Data for this task →
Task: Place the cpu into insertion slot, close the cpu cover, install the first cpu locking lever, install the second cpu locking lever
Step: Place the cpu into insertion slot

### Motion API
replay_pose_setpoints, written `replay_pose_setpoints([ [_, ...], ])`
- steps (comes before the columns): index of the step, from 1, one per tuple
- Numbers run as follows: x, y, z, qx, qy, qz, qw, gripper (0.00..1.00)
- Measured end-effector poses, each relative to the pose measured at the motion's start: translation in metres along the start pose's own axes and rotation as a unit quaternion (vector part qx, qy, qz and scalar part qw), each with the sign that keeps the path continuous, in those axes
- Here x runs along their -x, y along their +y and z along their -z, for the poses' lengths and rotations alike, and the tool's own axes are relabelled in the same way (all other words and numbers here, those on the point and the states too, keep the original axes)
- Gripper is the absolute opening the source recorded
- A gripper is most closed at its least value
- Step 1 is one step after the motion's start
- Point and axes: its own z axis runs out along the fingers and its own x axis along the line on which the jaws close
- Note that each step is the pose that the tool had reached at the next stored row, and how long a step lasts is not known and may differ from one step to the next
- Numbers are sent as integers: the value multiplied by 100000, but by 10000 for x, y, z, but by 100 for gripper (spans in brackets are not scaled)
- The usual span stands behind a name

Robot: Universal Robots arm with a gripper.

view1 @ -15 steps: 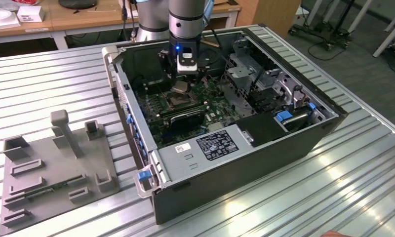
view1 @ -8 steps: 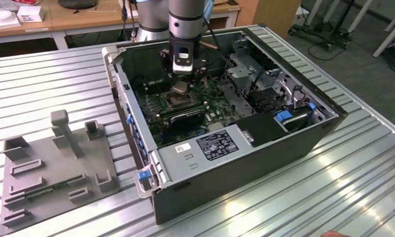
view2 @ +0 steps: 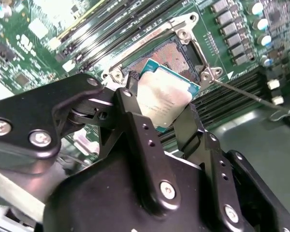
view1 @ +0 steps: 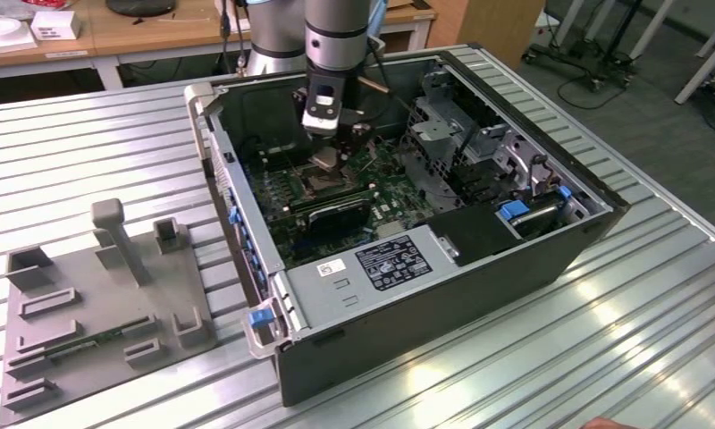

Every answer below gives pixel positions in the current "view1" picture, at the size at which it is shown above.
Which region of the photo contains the silver hinged bracket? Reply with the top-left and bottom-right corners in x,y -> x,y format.
491,127 -> 562,198

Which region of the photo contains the grey metal drive cage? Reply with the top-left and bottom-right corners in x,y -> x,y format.
402,71 -> 518,206

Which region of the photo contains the blue plastic drive clip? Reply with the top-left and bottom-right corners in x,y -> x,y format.
498,200 -> 530,223

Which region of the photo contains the black round base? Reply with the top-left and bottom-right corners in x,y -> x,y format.
107,0 -> 173,17

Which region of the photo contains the green RAM stick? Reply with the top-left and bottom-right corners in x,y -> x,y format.
284,190 -> 372,215
44,319 -> 148,358

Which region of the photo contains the white cardboard box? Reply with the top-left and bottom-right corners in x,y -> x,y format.
28,11 -> 84,42

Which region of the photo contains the blue case latch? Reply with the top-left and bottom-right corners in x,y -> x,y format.
247,307 -> 274,330

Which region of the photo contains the square CPU chip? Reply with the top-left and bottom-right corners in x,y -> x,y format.
307,147 -> 346,172

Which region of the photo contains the white tray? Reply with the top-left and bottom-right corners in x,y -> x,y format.
0,15 -> 37,50

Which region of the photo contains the white table leg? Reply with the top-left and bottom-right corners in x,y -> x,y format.
673,17 -> 715,106
629,0 -> 677,60

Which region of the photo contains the black graphics card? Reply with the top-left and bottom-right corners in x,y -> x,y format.
290,198 -> 375,263

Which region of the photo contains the green motherboard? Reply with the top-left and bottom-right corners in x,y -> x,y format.
240,132 -> 454,265

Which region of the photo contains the wooden desk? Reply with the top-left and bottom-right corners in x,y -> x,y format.
0,0 -> 440,90

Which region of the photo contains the CPU socket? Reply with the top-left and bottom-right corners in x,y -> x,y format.
291,163 -> 363,200

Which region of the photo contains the wooden cabinet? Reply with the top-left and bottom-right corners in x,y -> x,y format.
457,0 -> 545,72

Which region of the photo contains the black wheeled stand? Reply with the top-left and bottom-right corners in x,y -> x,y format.
522,0 -> 641,94

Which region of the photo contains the black PC case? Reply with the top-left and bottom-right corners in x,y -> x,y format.
183,42 -> 631,408

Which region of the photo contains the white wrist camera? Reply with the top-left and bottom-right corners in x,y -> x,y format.
300,82 -> 346,135

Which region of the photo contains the black plastic shroud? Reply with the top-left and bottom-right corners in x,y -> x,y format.
426,204 -> 530,268

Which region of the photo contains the grey power supply unit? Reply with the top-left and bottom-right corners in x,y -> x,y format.
272,222 -> 462,334

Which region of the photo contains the grey parts rack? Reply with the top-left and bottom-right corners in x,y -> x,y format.
0,198 -> 219,425

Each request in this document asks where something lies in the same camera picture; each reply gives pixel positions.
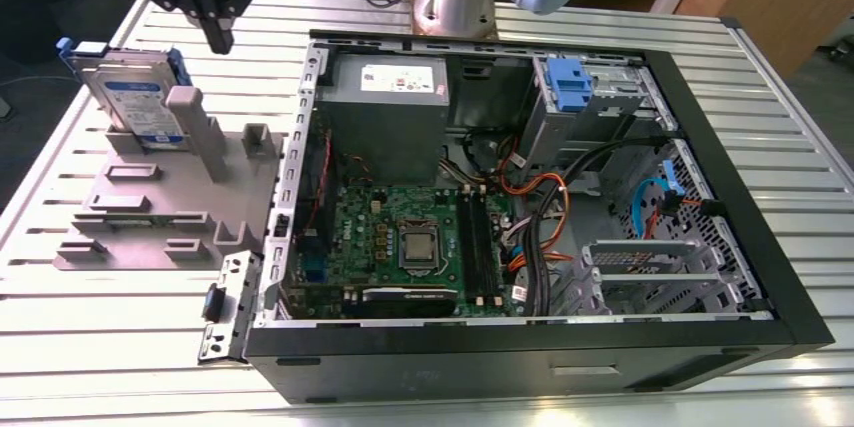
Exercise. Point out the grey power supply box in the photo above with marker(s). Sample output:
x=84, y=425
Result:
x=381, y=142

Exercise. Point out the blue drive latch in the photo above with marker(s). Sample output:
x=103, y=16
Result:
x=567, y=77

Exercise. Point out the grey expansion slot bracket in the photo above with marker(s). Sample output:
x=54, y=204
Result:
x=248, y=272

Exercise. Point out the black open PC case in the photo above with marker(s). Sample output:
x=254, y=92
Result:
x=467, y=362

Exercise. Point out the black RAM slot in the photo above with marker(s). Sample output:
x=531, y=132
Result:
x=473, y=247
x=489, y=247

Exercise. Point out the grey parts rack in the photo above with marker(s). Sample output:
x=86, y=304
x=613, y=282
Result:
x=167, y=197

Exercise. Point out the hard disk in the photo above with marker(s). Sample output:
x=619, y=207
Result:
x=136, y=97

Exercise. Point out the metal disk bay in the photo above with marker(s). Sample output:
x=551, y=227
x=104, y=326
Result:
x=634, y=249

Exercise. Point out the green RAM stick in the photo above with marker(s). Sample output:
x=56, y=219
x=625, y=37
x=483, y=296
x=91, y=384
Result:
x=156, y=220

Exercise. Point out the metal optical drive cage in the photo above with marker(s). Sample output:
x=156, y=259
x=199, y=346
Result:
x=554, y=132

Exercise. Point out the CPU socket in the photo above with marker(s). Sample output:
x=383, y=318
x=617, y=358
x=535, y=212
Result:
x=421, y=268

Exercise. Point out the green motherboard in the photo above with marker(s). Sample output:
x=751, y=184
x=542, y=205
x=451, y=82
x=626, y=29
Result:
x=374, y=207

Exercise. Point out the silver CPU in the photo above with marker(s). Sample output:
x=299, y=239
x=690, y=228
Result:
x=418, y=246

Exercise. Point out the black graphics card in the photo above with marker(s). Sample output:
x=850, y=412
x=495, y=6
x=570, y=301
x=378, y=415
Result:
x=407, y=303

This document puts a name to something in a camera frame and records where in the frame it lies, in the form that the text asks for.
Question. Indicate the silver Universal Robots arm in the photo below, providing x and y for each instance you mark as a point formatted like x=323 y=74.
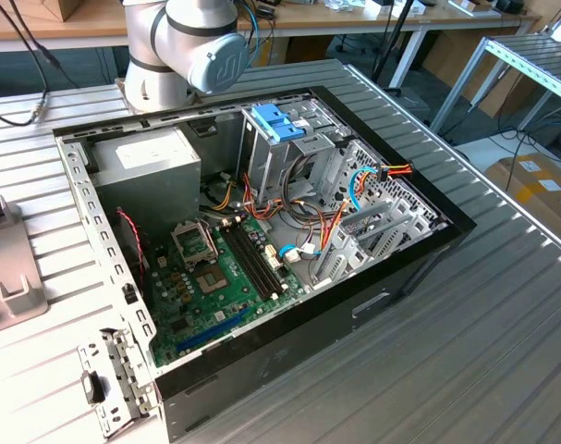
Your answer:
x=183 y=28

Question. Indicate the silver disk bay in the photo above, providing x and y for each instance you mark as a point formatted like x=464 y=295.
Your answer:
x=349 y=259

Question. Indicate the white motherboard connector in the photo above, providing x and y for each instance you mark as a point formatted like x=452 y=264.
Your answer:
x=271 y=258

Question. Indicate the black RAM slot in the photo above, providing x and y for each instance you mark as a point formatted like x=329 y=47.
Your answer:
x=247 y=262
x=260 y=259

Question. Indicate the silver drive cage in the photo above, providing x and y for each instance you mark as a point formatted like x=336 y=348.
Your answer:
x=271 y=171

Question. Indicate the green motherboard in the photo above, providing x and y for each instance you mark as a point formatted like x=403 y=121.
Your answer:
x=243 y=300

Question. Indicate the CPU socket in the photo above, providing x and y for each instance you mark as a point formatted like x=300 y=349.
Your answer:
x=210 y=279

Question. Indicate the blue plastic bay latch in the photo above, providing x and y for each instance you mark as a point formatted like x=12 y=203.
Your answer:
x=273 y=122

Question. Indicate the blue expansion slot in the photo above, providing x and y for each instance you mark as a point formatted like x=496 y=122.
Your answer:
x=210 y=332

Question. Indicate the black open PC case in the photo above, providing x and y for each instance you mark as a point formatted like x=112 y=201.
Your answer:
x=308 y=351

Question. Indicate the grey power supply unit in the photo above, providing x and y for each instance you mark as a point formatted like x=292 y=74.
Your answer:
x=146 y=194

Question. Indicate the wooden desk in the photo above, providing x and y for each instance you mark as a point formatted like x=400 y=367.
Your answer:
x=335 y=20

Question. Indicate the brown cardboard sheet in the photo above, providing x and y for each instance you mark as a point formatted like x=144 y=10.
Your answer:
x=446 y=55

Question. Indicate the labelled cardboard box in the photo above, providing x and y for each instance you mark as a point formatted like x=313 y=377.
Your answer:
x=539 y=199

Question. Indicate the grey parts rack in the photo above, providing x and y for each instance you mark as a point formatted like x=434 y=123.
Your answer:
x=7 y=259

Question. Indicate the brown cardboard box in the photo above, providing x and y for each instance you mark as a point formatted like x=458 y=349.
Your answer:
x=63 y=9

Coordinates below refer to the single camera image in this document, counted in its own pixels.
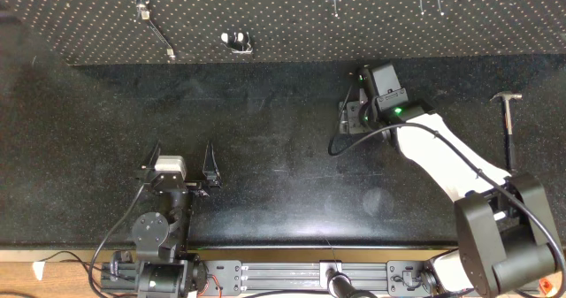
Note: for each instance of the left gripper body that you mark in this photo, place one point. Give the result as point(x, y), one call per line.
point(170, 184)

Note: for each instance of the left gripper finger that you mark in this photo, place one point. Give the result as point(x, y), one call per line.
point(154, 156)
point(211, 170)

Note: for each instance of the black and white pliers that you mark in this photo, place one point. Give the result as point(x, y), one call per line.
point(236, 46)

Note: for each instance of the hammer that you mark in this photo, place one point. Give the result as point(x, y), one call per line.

The problem → The answer is a count and nothing more: lines above that contain "expansion".

Result of the task → 2